* _What this task involves_
Data follows below. Repeat exactly the lines between the line holding "Please mark the region of the pink cosmos seed packet." and the line holding "Give the outline of the right aluminium", inclusive, and nothing more; drop pictures.

Dataset items
|---|

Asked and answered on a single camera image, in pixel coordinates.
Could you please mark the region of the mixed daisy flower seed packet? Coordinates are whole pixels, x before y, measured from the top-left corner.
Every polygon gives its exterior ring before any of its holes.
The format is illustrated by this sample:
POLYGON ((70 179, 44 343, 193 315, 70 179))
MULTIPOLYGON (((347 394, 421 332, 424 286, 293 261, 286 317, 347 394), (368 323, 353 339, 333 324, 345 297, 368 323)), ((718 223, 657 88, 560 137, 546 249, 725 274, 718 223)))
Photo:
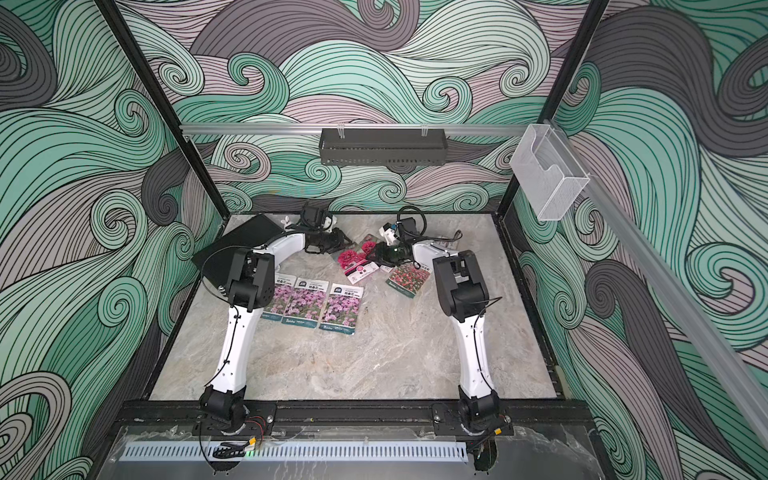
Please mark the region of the mixed daisy flower seed packet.
POLYGON ((426 281, 431 276, 431 271, 425 267, 417 268, 408 263, 395 267, 389 274, 386 284, 398 293, 408 298, 414 298, 426 281))

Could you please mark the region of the pink cosmos seed packet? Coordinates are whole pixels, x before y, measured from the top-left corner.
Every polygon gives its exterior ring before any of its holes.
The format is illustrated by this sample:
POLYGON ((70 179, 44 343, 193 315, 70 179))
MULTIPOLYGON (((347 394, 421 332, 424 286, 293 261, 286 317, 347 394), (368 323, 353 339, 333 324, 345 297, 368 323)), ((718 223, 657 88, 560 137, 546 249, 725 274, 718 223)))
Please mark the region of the pink cosmos seed packet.
POLYGON ((363 295, 363 287, 334 283, 326 299, 319 329, 353 335, 363 295))
POLYGON ((288 274, 275 275, 275 291, 272 301, 264 308, 261 318, 280 322, 292 300, 297 277, 288 274))
POLYGON ((329 286, 326 280, 298 278, 281 323, 309 329, 317 328, 329 286))

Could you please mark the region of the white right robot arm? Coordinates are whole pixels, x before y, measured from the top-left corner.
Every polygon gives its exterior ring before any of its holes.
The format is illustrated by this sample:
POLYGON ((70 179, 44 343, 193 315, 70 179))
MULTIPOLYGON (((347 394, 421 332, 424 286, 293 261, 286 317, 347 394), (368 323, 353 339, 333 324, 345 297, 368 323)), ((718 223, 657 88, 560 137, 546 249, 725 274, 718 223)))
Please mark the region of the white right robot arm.
POLYGON ((425 269, 435 281, 443 313, 452 322, 460 361, 459 414, 465 431, 480 435, 503 424, 501 402, 492 381, 485 342, 485 317, 493 298, 477 256, 458 250, 463 237, 430 236, 412 217, 387 222, 379 229, 382 241, 367 258, 380 266, 425 269))

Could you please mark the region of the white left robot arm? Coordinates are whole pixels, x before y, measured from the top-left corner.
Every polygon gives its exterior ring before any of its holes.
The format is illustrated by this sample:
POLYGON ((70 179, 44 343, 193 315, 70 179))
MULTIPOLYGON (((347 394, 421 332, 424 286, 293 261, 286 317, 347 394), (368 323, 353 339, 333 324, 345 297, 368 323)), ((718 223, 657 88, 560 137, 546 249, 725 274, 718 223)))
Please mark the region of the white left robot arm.
POLYGON ((201 410, 227 436, 248 423, 247 362, 258 321, 273 301, 282 262, 300 252, 330 254, 351 244, 323 207, 305 206, 280 224, 259 214, 197 254, 193 262, 227 304, 227 326, 215 373, 206 382, 201 410))

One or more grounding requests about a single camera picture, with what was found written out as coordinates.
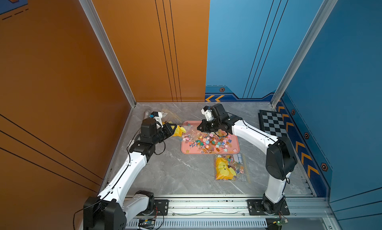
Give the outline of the right aluminium corner post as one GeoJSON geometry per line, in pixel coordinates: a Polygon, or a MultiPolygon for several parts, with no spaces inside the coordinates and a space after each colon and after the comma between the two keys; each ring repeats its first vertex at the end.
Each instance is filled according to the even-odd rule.
{"type": "Polygon", "coordinates": [[[337,2],[338,0],[323,0],[299,48],[297,49],[290,65],[288,66],[283,78],[281,79],[270,101],[270,104],[273,108],[275,108],[278,102],[281,100],[282,95],[284,94],[290,82],[292,81],[294,75],[296,74],[302,61],[309,52],[311,46],[316,40],[318,34],[320,33],[321,29],[326,23],[337,2]]]}

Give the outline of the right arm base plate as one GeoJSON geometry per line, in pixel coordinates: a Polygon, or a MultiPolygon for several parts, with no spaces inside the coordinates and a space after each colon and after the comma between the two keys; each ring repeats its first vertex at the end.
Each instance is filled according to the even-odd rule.
{"type": "Polygon", "coordinates": [[[250,216],[289,216],[290,211],[285,199],[274,204],[269,200],[249,199],[247,207],[250,216]]]}

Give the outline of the right green circuit board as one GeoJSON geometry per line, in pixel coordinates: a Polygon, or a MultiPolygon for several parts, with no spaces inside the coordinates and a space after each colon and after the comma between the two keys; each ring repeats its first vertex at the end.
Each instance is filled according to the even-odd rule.
{"type": "Polygon", "coordinates": [[[283,225],[288,224],[288,220],[274,220],[268,223],[269,230],[281,230],[283,225]]]}

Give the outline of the black white chessboard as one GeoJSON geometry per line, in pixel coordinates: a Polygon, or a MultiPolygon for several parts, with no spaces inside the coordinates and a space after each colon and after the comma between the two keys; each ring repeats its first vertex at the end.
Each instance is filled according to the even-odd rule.
{"type": "Polygon", "coordinates": [[[258,116],[260,130],[277,137],[287,136],[286,124],[281,113],[260,110],[258,116]]]}

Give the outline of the pink plastic tray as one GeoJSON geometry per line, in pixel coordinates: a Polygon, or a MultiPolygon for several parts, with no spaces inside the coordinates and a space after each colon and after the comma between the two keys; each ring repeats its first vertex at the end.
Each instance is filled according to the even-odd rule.
{"type": "Polygon", "coordinates": [[[198,130],[201,121],[185,121],[182,127],[181,151],[184,154],[236,154],[240,153],[238,137],[218,130],[204,133],[198,130]]]}

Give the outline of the silver microphone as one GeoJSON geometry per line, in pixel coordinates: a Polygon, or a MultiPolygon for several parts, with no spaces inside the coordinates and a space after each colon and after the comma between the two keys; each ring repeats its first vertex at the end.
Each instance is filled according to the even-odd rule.
{"type": "Polygon", "coordinates": [[[144,116],[143,116],[143,119],[147,119],[150,117],[150,114],[151,114],[151,111],[150,110],[145,110],[144,111],[144,116]]]}

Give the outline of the yellow duck ziploc bag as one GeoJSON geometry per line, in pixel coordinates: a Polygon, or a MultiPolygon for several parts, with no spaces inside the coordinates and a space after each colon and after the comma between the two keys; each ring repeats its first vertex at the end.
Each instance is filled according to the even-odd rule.
{"type": "Polygon", "coordinates": [[[218,154],[214,157],[215,180],[250,183],[245,155],[218,154]]]}
{"type": "Polygon", "coordinates": [[[174,132],[173,136],[182,137],[186,132],[187,132],[187,130],[183,126],[177,126],[175,128],[175,132],[174,132]]]}
{"type": "Polygon", "coordinates": [[[183,121],[182,119],[174,112],[167,110],[167,109],[162,109],[162,122],[163,123],[171,123],[171,124],[182,124],[183,121]]]}

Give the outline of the aluminium corner post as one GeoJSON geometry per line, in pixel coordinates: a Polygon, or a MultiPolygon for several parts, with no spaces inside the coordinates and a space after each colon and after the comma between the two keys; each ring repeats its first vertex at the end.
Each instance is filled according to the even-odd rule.
{"type": "Polygon", "coordinates": [[[132,108],[136,100],[92,0],[79,0],[98,42],[132,108]]]}
{"type": "Polygon", "coordinates": [[[316,40],[318,34],[320,33],[321,29],[326,23],[337,2],[338,0],[323,0],[299,48],[297,49],[290,65],[288,66],[283,78],[281,79],[270,101],[270,104],[273,108],[275,108],[278,102],[281,100],[282,95],[284,94],[290,82],[292,81],[294,75],[296,74],[302,61],[309,52],[311,46],[316,40]]]}

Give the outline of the green circuit board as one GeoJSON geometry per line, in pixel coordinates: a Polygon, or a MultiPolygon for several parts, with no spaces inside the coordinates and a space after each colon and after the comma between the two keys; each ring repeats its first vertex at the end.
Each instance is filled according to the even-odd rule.
{"type": "Polygon", "coordinates": [[[269,230],[281,230],[283,225],[288,224],[288,220],[274,220],[268,223],[269,230]]]}
{"type": "Polygon", "coordinates": [[[155,219],[139,219],[137,227],[139,230],[153,230],[155,224],[155,219]]]}

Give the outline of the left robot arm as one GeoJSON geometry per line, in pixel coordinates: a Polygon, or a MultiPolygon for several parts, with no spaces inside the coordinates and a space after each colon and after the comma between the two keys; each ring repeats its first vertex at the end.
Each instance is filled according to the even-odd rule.
{"type": "Polygon", "coordinates": [[[154,212],[152,192],[138,191],[128,202],[125,198],[139,172],[155,154],[156,145],[173,136],[176,129],[176,124],[163,124],[159,117],[142,121],[118,173],[97,197],[89,197],[84,203],[81,211],[85,230],[124,230],[134,217],[154,212]]]}

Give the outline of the aluminium front rail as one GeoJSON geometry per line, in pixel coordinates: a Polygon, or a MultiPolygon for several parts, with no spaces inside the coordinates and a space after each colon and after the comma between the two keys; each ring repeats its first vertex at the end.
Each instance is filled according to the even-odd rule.
{"type": "MultiPolygon", "coordinates": [[[[247,200],[260,199],[260,195],[160,195],[155,199],[168,199],[169,210],[166,217],[196,218],[240,218],[277,217],[250,216],[247,200]]],[[[332,218],[334,213],[324,198],[287,196],[290,215],[287,218],[332,218]]]]}

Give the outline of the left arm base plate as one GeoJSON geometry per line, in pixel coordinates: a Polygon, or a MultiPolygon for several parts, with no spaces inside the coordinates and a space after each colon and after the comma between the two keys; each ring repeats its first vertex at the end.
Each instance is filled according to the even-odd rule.
{"type": "Polygon", "coordinates": [[[138,214],[138,216],[157,216],[158,214],[168,215],[169,210],[169,200],[168,199],[155,199],[154,205],[151,210],[145,210],[138,214]]]}

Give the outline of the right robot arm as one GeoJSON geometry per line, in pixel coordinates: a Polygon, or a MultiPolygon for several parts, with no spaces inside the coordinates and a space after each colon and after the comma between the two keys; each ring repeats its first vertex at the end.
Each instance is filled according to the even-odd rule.
{"type": "Polygon", "coordinates": [[[197,129],[204,133],[225,131],[241,137],[266,155],[266,170],[269,174],[268,186],[263,195],[260,211],[274,215],[287,210],[285,188],[290,184],[290,175],[297,165],[294,148],[287,136],[277,137],[248,124],[242,117],[229,114],[222,104],[204,106],[204,115],[197,129]]]}

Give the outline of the left green circuit board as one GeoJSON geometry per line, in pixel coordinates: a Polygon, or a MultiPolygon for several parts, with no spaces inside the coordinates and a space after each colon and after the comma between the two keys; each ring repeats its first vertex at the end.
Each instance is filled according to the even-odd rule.
{"type": "Polygon", "coordinates": [[[153,230],[155,224],[155,219],[139,219],[137,227],[139,230],[153,230]]]}

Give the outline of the left aluminium corner post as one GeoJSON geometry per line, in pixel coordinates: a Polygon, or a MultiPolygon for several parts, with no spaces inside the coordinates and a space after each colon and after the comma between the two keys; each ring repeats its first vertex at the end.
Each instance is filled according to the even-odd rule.
{"type": "Polygon", "coordinates": [[[98,42],[132,108],[136,100],[92,0],[79,0],[98,42]]]}

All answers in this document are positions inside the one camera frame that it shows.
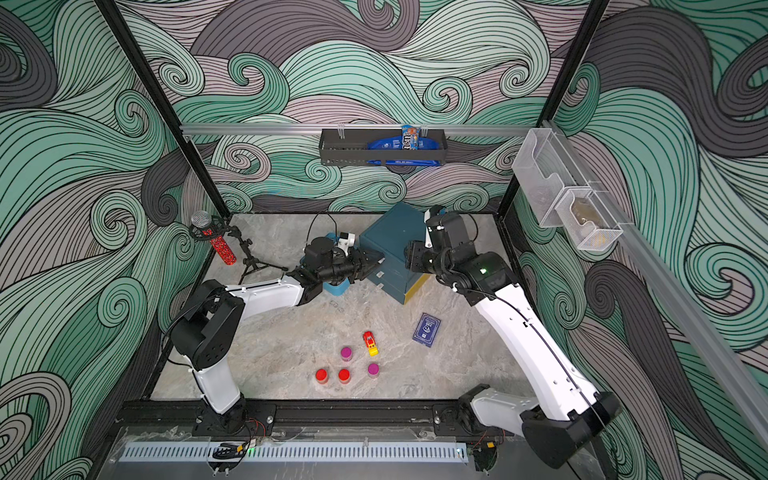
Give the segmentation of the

|---|

* _Answer box_
Please mark the region of the pink cosmos seed packet.
POLYGON ((363 295, 363 287, 334 283, 326 299, 319 329, 353 335, 363 295))
POLYGON ((288 274, 275 275, 275 291, 272 301, 264 308, 261 318, 280 322, 292 300, 297 277, 288 274))
POLYGON ((329 286, 326 280, 298 278, 281 323, 309 329, 317 328, 329 286))

Could you please mark the region of the white right robot arm? Coordinates are whole pixels, x before y, measured from the top-left corner.
Every polygon gives its exterior ring before any of its holes.
The format is illustrated by this sample:
POLYGON ((70 179, 44 343, 193 315, 70 179))
MULTIPOLYGON (((347 394, 421 332, 424 286, 293 261, 286 317, 347 394), (368 323, 353 339, 333 324, 345 297, 368 323)), ((718 223, 657 88, 560 137, 546 249, 725 274, 718 223)))
Please mark the region of the white right robot arm.
POLYGON ((425 269, 435 281, 443 313, 452 322, 460 361, 459 414, 465 431, 480 435, 503 424, 501 402, 492 381, 485 342, 485 317, 493 298, 477 256, 458 250, 463 237, 430 236, 412 217, 387 222, 379 229, 382 241, 367 258, 380 266, 425 269))

Could you please mark the region of the white left robot arm? Coordinates are whole pixels, x before y, measured from the top-left corner.
Every polygon gives its exterior ring before any of its holes.
The format is illustrated by this sample:
POLYGON ((70 179, 44 343, 193 315, 70 179))
MULTIPOLYGON (((347 394, 421 332, 424 286, 293 261, 286 317, 347 394), (368 323, 353 339, 333 324, 345 297, 368 323)), ((718 223, 657 88, 560 137, 546 249, 725 274, 718 223)))
Please mark the region of the white left robot arm.
POLYGON ((201 410, 227 436, 248 423, 247 362, 258 321, 273 301, 282 262, 300 252, 330 254, 351 244, 323 207, 305 206, 280 224, 259 214, 197 254, 193 262, 227 304, 227 326, 215 373, 206 382, 201 410))

One or more grounding requests about a single camera picture, with what was found written out as coordinates.
Give the outline of the right aluminium corner post as one GeoJSON geometry per line, in pixel coordinates: a Polygon, or a MultiPolygon for several parts, with no spaces inside the coordinates and a space after each colon and after the comma between the two keys; each ring repeats its first vertex at the end.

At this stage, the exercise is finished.